Consider a pure $U(1)$ gauge theory with an odd number of fermions $2n + 1$. Let $S = (S_0, S_1, \dots, S_{2n}) \in \mathbb{Q}^{2n+1}$ be a charge assignment that satisfies the linear anomaly cancellation condition $\sum_{i=0}^{2n} S_i = 0$. If all charges in $S$ have the same absolute value, such that $|S_i| = |S_j|$ for all $i, j \in \{0, 1, \dots, 2n\}$, then $S$ must be the zero vector, i.e., $S = 0$.

Consider a pure $U(1)$ gauge theory with an even number of fermions $2n + 2$ (where $n \in \mathbb{N}$).
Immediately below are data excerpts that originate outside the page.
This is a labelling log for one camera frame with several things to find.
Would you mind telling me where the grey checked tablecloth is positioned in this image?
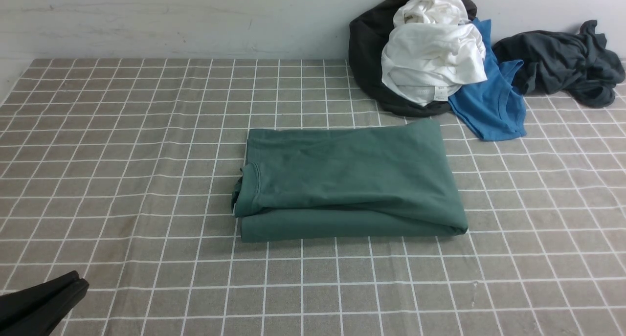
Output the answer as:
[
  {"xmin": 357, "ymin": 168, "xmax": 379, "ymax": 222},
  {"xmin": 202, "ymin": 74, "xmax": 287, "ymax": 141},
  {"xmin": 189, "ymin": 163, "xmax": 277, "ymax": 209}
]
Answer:
[{"xmin": 0, "ymin": 59, "xmax": 626, "ymax": 336}]

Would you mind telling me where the white shirt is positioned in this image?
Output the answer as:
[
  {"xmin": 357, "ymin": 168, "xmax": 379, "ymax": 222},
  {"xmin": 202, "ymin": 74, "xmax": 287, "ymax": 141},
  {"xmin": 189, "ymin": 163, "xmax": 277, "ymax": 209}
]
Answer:
[{"xmin": 381, "ymin": 0, "xmax": 487, "ymax": 106}]

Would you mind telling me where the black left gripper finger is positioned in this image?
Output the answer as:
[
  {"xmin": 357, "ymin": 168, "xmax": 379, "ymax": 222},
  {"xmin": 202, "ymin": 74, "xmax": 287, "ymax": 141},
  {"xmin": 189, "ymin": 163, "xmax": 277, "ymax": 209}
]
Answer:
[
  {"xmin": 0, "ymin": 271, "xmax": 81, "ymax": 322},
  {"xmin": 0, "ymin": 279, "xmax": 89, "ymax": 336}
]

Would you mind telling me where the blue shirt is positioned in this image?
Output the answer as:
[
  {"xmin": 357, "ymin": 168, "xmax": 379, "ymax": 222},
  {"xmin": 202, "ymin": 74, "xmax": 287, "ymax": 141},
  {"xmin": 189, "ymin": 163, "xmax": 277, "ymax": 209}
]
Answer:
[{"xmin": 448, "ymin": 18, "xmax": 526, "ymax": 141}]

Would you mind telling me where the dark grey garment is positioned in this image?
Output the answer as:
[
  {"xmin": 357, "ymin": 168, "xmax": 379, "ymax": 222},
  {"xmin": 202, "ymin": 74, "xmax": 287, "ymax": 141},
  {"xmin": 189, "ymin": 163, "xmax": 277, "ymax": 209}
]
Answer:
[{"xmin": 492, "ymin": 20, "xmax": 625, "ymax": 109}]

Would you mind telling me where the green long-sleeved shirt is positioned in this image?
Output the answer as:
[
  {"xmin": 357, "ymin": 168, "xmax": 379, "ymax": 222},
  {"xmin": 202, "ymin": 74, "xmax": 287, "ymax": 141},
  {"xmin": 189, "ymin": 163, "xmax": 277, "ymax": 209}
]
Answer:
[{"xmin": 231, "ymin": 118, "xmax": 468, "ymax": 243}]

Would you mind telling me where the black garment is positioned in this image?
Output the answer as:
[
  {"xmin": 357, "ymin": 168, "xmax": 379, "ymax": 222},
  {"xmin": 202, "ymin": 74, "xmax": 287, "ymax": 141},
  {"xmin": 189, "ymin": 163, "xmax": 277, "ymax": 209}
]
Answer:
[{"xmin": 348, "ymin": 0, "xmax": 478, "ymax": 118}]

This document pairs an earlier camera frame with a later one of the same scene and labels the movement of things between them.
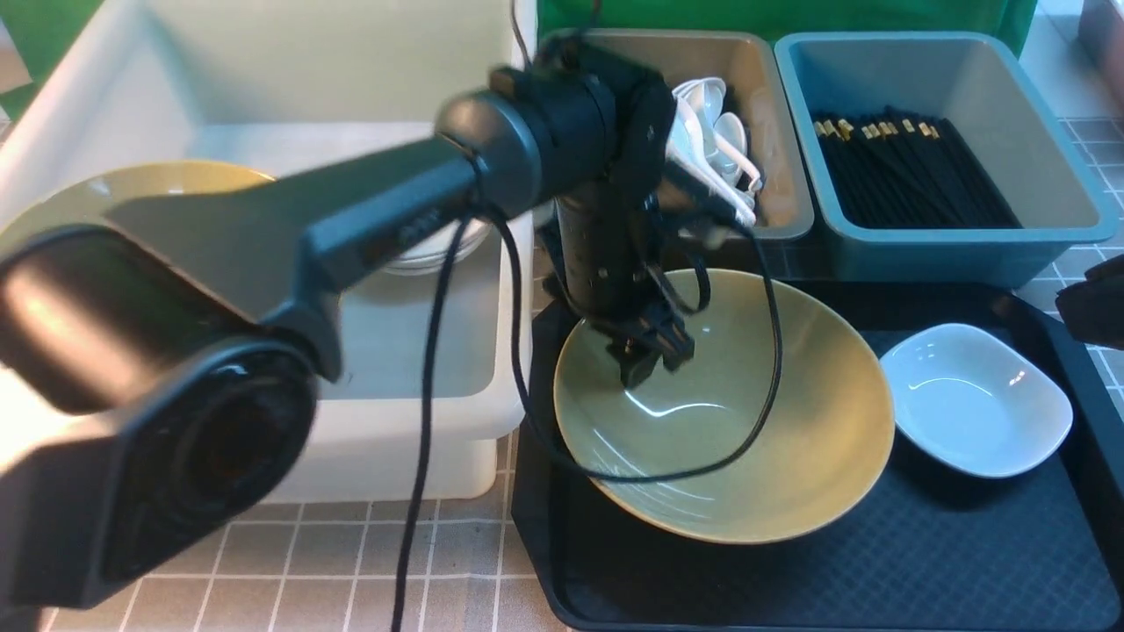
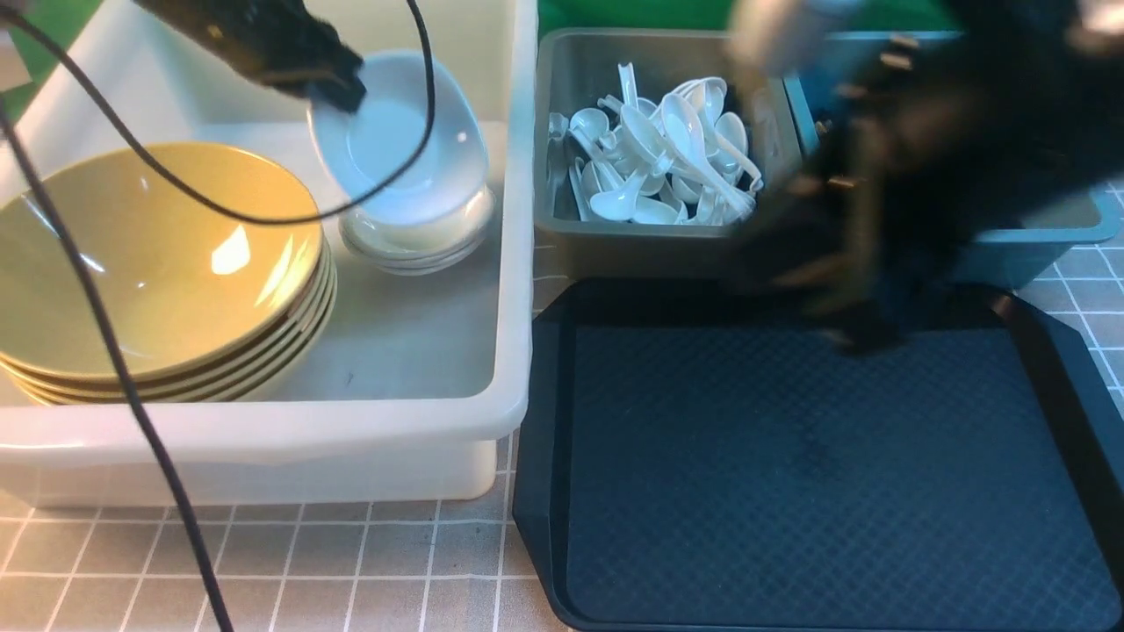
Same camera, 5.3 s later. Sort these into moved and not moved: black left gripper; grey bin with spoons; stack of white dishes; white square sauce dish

Let $S = (x_0, x_1, \dots, x_{2n+1})$ be a vector of rational charges that satisfies the linear anomaly cancellation condition $\sum_{i=0}^{2n+1} x_i = 0$. If all charges in $S$ have the same absolute value, $|x_i| = |x_j|$ for all $i, j$, then the charge assignment $S$ is vector-like. That is, if the charges are sorted in non-decreasing order $x'_0 \le x'_1 \le \dots \le x'_{2n+1}$, they satisfy $x'_i = -x'_{n+1+i}$ for all $i \in \{0, 1, \dots, n\}$.